Beyond inflammation, our data link S100A8/A9 signaling to pathways directly associated with tissue damage and fetal expulsion. The upregulation of CASP3 and its increased protein expression in trophoblasts and stromal cells near lesions indicate enhanced apoptosis, a known contributor to placental dysfunction in preterm labor [41,42,43,44]. While MMP9 did not reach statistical significance in our RNA-seq dataset, a trend toward increased expression was observed. MMP9 hyperactivation in other inflammatory contexts leads to degradation of the extracellular matrix, compromising placental integrity and facilitating membrane rupture [45,46,47,48]. The collective upregulation of these factors paints a coherent picture of how S100A8/A9 activation could contribute to the structural and functional breakdown of the placental barrier.
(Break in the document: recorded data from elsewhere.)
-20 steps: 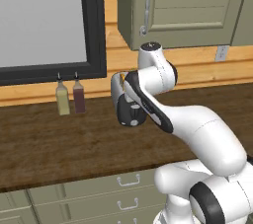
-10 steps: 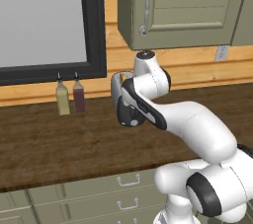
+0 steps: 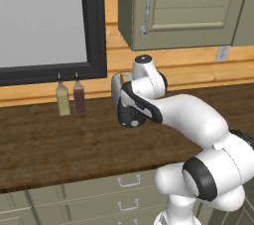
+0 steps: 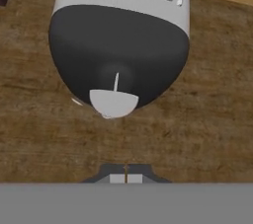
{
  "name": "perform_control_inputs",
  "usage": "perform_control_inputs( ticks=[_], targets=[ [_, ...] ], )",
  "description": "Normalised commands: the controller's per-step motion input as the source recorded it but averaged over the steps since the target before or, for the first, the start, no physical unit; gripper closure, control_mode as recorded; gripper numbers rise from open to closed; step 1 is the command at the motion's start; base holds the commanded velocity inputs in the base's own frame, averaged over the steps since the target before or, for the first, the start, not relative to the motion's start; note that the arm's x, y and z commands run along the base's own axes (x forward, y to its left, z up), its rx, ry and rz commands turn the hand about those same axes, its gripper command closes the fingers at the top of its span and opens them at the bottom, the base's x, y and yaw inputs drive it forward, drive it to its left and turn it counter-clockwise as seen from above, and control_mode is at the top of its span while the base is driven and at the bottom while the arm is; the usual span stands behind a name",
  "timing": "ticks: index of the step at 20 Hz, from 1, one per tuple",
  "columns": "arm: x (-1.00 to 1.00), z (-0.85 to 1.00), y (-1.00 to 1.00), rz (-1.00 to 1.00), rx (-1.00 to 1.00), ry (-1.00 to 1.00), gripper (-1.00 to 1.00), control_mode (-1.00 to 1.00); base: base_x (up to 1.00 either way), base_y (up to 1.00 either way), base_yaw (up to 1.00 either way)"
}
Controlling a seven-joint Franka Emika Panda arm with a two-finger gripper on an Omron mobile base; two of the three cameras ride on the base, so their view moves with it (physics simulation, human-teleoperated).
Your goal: Start the toaster. Once the lever pops up, take the bread to the plate on the dining counter.
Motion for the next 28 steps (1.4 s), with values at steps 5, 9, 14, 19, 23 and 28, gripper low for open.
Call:
perform_control_inputs(
  ticks=[5,9,14,19,23,28],
  targets=[
    [0.33,-0.22,0.0,0.0,0.0,0.0,1.0,-1.0,0.0,0.0,0.0],
    [0.35,-0.21,0.0,0.0,0.0,0.0,1.0,-1.0,0.0,0.0,0.0],
    [0.29,-0.3,0.06,0.0,-0.02,0.0,1.0,-1.0,0.0,0.0,0.0],
    [0.29,-0.36,0.07,0.0,-0.03,0.0,1.0,-1.0,0.0,0.0,0.0],
    [0.04,-0.64,0.01,0.0,-0.04,0.0,1.0,-1.0,0.0,0.0,0.0],
    [-0.02,-0.95,0.0,0.0,-0.03,0.0,1.0,-1.0,0.0,0.0,0.0]
  ],
)
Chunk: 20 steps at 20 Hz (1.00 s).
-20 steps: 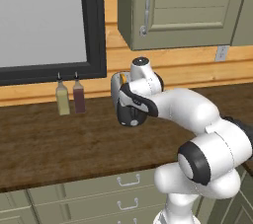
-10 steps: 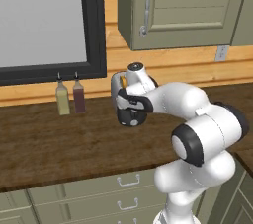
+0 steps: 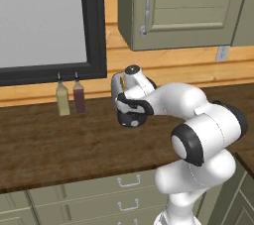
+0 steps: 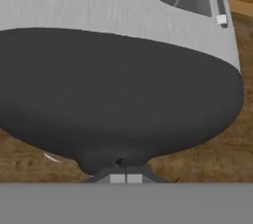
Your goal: Start the toaster. Once the lever pops up, take the bread to the plate on the dining counter.
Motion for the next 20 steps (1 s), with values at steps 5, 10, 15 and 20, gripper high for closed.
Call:
perform_control_inputs(
  ticks=[5,10,15,20],
  targets=[
    [-0.21,-1.0,0.0,0.0,0.0,0.0,1.0,-1.0,0.0,0.0,0.0],
    [-0.52,-1.0,0.08,0.0,0.0,0.0,1.0,-1.0,0.0,0.0,0.0],
    [-0.49,-0.75,0.07,0.0,0.0,-0.01,1.0,-1.0,0.0,0.0,0.0],
    [-0.35,0.32,0.0,0.0,0.1,-0.06,1.0,-1.0,0.0,0.0,0.0]
  ],
)
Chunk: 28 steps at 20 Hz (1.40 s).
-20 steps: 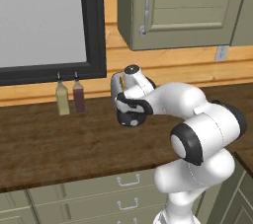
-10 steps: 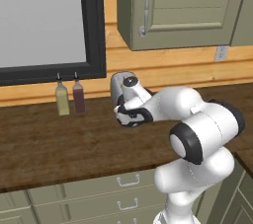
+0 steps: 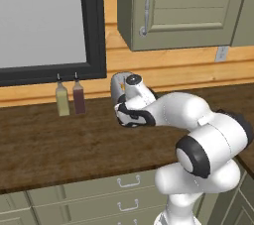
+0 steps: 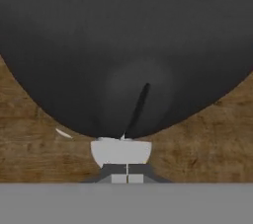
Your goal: Start the toaster. Once the lever pops up, take the bread to the plate on the dining counter.
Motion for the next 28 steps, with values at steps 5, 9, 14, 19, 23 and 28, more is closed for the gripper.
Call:
perform_control_inputs(
  ticks=[5,9,14,19,23,28],
  targets=[
    [-0.15,0.72,0.0,0.0,0.07,-0.13,1.0,-1.0,0.0,0.0,0.0],
    [-0.06,0.69,0.0,0.0,0.02,-0.13,1.0,-1.0,0.0,0.0,0.0],
    [-0.01,0.55,0.0,0.0,0.02,-0.16,1.0,-1.0,0.0,0.0,0.0],
    [0.0,0.44,0.0,0.0,0.02,-0.09,1.0,-1.0,0.0,0.0,0.0],
    [0.04,0.26,0.02,0.0,0.0,-0.07,1.0,-1.0,0.0,0.0,0.0],
    [0.08,0.04,0.0,0.0,0.0,-0.08,1.0,-1.0,0.0,0.0,0.0]
  ],
)
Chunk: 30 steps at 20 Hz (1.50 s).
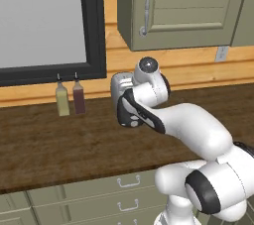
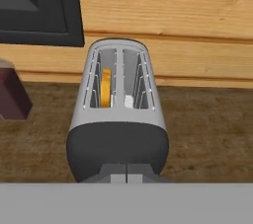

A proposed model of S100A8/A9 action in equine placentitis is summarized in Figure 5. Bacterial infection triggers the recruitment and activation of leukocytes, which release S100A8/A9. These alarmins act in an autocrine and paracrine manner via TLR4 and RAGE receptors on placental and immune cells, driving NF-κB activation. This, in turn, initiates a feed-forward loop of pro-inflammatory cytokine and chemokine production, sustained immune cell recruitment, and the induction of apoptotic and tissue-remodeling enzymes, ultimately leading to placental separation and preterm labor. A limitation of this study is the relatively small sample size, reflecting ethical, logistical, and financial constraints inherent to equine reproductive research, which may limit the detection of smaller effect sizes. Nevertheless, the identification of statistically significant differences supports the biological relevance of our model within the context of the current study and provides a foundation for future investigations with larger cohorts when feasible.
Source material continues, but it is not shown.